INSTRUCTIONS TO FOLLOW:
Write down exactly the lines of the listing below, beginning with the one containing "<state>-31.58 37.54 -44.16" and closing with the final line.

STORED DATA:

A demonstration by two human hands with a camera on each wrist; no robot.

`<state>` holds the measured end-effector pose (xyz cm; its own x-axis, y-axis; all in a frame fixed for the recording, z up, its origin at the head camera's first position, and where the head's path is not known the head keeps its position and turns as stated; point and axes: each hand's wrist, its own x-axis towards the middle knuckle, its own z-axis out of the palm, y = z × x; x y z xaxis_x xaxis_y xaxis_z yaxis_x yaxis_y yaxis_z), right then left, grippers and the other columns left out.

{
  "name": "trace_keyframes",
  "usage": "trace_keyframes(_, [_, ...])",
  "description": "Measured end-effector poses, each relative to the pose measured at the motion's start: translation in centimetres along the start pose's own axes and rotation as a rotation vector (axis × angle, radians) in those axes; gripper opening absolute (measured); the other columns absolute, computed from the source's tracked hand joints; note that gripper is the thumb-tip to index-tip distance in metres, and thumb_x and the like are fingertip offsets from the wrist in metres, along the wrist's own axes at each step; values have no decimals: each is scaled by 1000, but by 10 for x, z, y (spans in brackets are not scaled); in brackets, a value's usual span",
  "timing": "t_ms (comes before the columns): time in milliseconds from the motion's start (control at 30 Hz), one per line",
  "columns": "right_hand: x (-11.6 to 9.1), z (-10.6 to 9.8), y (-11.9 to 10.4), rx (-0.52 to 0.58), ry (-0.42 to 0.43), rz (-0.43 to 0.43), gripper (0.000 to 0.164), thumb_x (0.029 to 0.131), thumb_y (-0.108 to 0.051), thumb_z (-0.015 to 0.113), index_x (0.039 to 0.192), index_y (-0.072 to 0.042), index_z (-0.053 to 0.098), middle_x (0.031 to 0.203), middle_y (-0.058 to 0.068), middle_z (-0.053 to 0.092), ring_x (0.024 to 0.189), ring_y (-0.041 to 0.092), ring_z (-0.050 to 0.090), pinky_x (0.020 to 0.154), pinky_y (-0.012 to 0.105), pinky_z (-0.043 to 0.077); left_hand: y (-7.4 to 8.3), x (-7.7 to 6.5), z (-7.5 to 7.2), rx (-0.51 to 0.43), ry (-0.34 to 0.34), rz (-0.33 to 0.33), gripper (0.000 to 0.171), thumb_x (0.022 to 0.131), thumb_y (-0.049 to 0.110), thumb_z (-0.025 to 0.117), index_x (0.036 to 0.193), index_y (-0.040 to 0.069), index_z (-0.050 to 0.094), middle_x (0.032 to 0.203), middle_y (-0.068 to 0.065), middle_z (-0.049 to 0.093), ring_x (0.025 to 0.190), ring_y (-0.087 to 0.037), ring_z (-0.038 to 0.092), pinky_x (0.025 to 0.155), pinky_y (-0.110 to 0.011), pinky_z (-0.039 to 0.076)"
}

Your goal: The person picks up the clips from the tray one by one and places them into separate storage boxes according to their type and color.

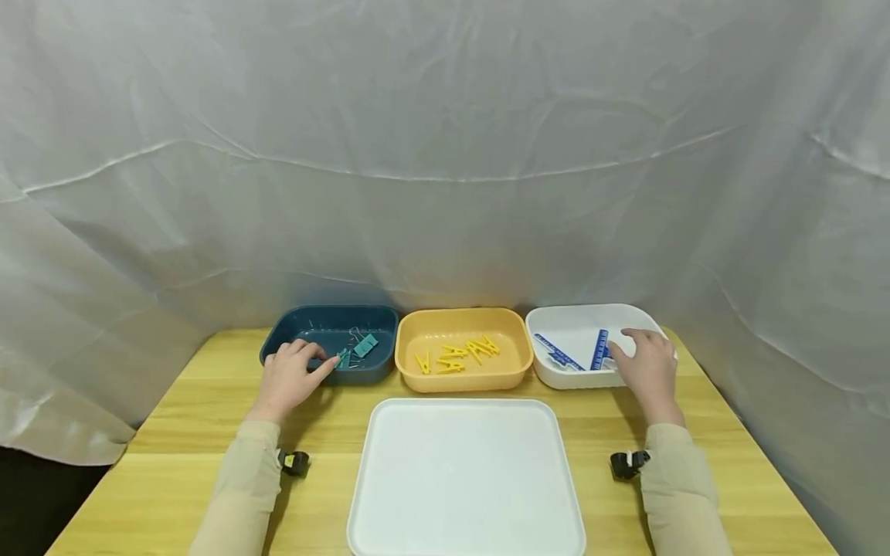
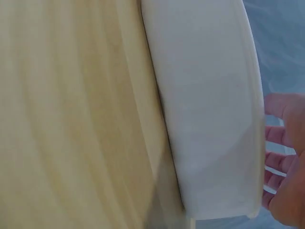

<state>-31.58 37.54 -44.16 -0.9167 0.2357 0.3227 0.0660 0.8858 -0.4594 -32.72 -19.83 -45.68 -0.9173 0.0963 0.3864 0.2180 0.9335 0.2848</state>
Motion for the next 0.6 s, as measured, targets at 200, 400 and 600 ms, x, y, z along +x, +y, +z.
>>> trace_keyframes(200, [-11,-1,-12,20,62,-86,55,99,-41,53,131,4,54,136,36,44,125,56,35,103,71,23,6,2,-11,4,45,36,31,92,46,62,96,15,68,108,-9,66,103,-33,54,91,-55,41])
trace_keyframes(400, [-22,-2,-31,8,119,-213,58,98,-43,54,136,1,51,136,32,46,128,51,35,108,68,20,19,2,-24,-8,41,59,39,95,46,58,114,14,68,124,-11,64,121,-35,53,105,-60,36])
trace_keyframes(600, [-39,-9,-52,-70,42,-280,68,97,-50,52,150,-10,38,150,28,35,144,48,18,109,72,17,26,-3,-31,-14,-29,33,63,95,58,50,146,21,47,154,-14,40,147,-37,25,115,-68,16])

WRITTEN ANSWER:
<state>-31.58 37.54 -44.16 -0.9167 0.2357 0.3227 0.0660 0.8858 -0.4594 -32.72 -19.83 -45.68 -0.9173 0.0963 0.3864 0.2180 0.9335 0.2848</state>
Motion for the next 0.6 s, as measured, targets at 200, 400 and 600 ms, x, y, z along +x, +y, +z.
>>> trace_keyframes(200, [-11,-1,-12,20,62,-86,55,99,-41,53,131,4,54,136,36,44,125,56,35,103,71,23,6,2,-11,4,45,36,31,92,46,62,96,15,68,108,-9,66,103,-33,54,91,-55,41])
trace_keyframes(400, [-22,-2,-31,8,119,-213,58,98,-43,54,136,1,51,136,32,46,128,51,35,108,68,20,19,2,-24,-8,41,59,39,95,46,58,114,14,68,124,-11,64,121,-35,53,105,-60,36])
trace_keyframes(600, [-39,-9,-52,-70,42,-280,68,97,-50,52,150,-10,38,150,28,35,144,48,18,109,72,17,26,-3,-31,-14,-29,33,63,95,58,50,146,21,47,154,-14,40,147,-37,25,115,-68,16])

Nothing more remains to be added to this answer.